News / USA

    South Sudan to Seek Washington’s Help at US-Africa Summit

    Peter Clottey

    South Sudan’s foreign minister says President Salva Kiir will seek Washington’s assistance in ending over seven months of conflict at the U.S. - Africa summit scheduled to begin this week.

    On Monday in Addis Ababa, Ethiopia,  the Intergovernmental Authority on Development (IGAD) will continue to mediate peace negotiations between the government and rebels.

    Barnaba Marial Benjamin said Mr. Kiir will exchange ideas with other African heads of state at the summit to find ways of ending the conflict. He said U.S. special envoy ambassador Donald Booth has been instrumental in helping the country resolve the conflict.

     “The United States through President Obama has been greatly contributing to helping the Republic of South Sudan resolve the present rebellion,” said Marial.

    He said Kiir will also hold talks with fellow leaders as well as top officials of the African Union to find ways of ending conflicts – and terrorism -- on the continent.

    “He will be touching base with the rest of his colleagues who have also problems in their countries. There are issues related to security throughout the continent…these are serious issues [on which] they need to share ideas and experiences so that peace is on the top of the agenda,” said Marial.

    The United States government can contribute in supportingcountries fighting terrorism,” said Marial. “African heads of state will put their heads together to try to resolve these issues and get assistance from the US government. The US  [and Africa should be] on the same wavelength [in terms of how] they look at African problems, [which does not include] regime change.”

    He said he’s hopeful the US can help cement Africa’s democratic processes and bring peace and development. Critics say both South Sudan’s government and the rebels lack the political will to resolve the conflict following counter accusations that each side has been undermining previous cessation of hostilities agreements.

    Marial disagreed saying the rebels are to blame for breaching a recent ceasefire agreement signed between President Kiir and former vice president and rebel leader Riek Machar.

    “Our administration is very clear in its commitment to resolving this issue peacefully and bringing peace to the people of the South Sudan. On Heroes Day, President Salva Kiir’s statement to that nation was that he had just had discussions with the government’s peace delegation in Addis and the message to them was that they should come back with peace,” said Marial.
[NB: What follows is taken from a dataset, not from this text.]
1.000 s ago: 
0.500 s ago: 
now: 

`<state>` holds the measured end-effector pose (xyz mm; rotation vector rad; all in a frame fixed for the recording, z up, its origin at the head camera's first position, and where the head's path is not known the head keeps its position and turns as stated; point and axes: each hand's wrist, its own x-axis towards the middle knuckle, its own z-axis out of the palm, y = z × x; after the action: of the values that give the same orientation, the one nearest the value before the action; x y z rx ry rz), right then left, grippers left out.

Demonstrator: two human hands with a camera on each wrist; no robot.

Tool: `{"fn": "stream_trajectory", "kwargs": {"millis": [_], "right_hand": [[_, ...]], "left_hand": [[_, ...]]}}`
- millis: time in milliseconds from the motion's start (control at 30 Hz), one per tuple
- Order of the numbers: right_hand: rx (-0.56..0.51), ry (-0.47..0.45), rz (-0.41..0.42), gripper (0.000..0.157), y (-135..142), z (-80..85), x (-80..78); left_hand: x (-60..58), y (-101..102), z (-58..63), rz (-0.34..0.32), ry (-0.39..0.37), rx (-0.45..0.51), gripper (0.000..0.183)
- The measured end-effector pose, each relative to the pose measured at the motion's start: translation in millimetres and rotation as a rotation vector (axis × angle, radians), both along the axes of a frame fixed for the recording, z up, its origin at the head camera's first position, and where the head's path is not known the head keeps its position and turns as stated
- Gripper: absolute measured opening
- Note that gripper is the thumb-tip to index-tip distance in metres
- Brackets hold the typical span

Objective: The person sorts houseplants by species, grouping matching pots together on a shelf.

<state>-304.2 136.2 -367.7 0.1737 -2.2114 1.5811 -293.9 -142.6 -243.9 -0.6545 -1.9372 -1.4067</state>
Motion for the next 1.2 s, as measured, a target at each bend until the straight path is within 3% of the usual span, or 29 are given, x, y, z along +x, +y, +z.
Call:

    “So it indicates the seriousness of the government through the IGAD peace process and the commitment of the government’s side to resolving this issue. We are going to discuss all the issues laid down in the IGAD agenda, which stresses political reform, constitutional reforms, security sector reform, [and] an all-inclusive government of national unity,” said Marial.

    You May Like

    Native Americans Ask: What About Our Water Supply?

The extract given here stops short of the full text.